■ Required work ■
Without the pictures, copy all of the data exactly.

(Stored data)

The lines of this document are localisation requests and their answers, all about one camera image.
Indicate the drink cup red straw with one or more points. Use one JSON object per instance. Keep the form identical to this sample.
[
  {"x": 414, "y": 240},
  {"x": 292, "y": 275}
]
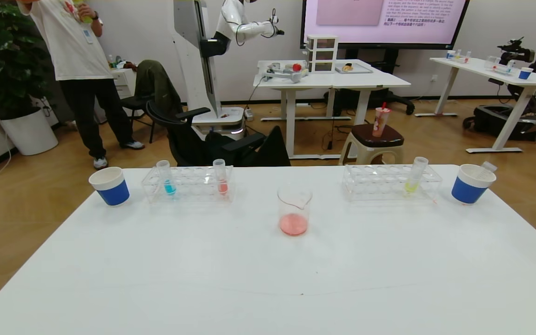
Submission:
[{"x": 380, "y": 122}]

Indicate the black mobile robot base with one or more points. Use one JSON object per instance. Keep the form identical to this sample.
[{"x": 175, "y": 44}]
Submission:
[{"x": 496, "y": 121}]

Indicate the black TV stand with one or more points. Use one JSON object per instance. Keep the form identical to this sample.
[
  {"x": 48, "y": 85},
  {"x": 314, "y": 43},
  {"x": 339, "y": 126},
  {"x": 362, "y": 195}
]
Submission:
[{"x": 391, "y": 63}]

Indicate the person in white t-shirt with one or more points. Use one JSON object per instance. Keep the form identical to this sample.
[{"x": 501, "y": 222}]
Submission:
[{"x": 72, "y": 46}]

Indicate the small blue paper cup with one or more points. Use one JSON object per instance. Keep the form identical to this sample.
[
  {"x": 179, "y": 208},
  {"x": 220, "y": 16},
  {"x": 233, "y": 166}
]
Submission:
[{"x": 525, "y": 74}]

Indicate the white mini drawer organiser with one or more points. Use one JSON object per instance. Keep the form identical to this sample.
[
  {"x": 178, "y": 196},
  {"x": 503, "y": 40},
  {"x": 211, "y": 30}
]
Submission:
[{"x": 322, "y": 53}]

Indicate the white double desk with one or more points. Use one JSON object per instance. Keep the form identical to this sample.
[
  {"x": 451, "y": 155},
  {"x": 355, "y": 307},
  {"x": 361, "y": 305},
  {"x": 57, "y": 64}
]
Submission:
[{"x": 342, "y": 80}]

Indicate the clear glass beaker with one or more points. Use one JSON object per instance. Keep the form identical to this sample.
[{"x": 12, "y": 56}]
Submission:
[{"x": 293, "y": 224}]

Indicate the green drink bottle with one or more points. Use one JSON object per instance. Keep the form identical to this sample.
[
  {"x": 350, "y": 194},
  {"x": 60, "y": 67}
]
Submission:
[{"x": 83, "y": 11}]

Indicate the beige stool brown seat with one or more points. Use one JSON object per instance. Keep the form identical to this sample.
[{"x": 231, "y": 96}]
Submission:
[{"x": 379, "y": 136}]

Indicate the pink-red pigment test tube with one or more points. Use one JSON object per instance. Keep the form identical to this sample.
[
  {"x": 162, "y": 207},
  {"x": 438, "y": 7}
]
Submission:
[{"x": 223, "y": 187}]

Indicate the white drawer cabinet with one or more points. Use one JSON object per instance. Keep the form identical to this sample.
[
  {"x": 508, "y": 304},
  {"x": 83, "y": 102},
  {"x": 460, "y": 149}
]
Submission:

■ Answer area ■
The lines of this document are localisation requests and their answers, all about one camera image.
Indicate the drink cup red straw with one or more points. Use one JSON object per instance. Keep the form identical to this sample.
[
  {"x": 414, "y": 240},
  {"x": 292, "y": 275}
]
Submission:
[{"x": 380, "y": 122}]

Indicate the black mobile robot base with one or more points. Use one JSON object per instance. Keep the form identical to this sample.
[{"x": 175, "y": 44}]
Submission:
[{"x": 496, "y": 121}]

Indicate the black TV stand with one or more points. Use one JSON object per instance. Keep the form identical to this sample.
[
  {"x": 48, "y": 85},
  {"x": 314, "y": 43},
  {"x": 339, "y": 126},
  {"x": 362, "y": 195}
]
Submission:
[{"x": 391, "y": 63}]

Indicate the person in white t-shirt with one or more points. Use one JSON object per instance. Keep the form identical to this sample.
[{"x": 501, "y": 222}]
Submission:
[{"x": 72, "y": 46}]

Indicate the small blue paper cup with one or more points. Use one JSON object per instance. Keep the form identical to this sample.
[
  {"x": 179, "y": 208},
  {"x": 220, "y": 16},
  {"x": 233, "y": 166}
]
Submission:
[{"x": 525, "y": 74}]

Indicate the white mini drawer organiser with one or more points. Use one JSON object per instance. Keep the form identical to this sample.
[
  {"x": 178, "y": 196},
  {"x": 503, "y": 40},
  {"x": 211, "y": 30}
]
Submission:
[{"x": 322, "y": 53}]

Indicate the white double desk with one or more points. Use one JSON object per instance. Keep the form identical to this sample.
[
  {"x": 451, "y": 155},
  {"x": 355, "y": 307},
  {"x": 361, "y": 305},
  {"x": 57, "y": 64}
]
Submission:
[{"x": 342, "y": 80}]

Indicate the clear glass beaker with one or more points. Use one JSON object per instance. Keep the form identical to this sample.
[{"x": 12, "y": 56}]
Submission:
[{"x": 293, "y": 224}]

Indicate the green drink bottle with one or more points. Use one JSON object per instance. Keep the form identical to this sample.
[
  {"x": 350, "y": 194},
  {"x": 60, "y": 67}
]
Submission:
[{"x": 83, "y": 11}]

Indicate the beige stool brown seat with one or more points. Use one JSON object per instance. Keep the form identical to this sample.
[{"x": 231, "y": 96}]
Submission:
[{"x": 379, "y": 136}]

Indicate the pink-red pigment test tube with one or more points. Use one JSON object per instance. Keep the form identical to this sample.
[
  {"x": 162, "y": 207},
  {"x": 438, "y": 7}
]
Submission:
[{"x": 223, "y": 187}]

Indicate the white drawer cabinet with one or more points. Use one JSON object per instance. Keep the form identical to this sample.
[
  {"x": 508, "y": 304},
  {"x": 83, "y": 102},
  {"x": 460, "y": 149}
]
Submission:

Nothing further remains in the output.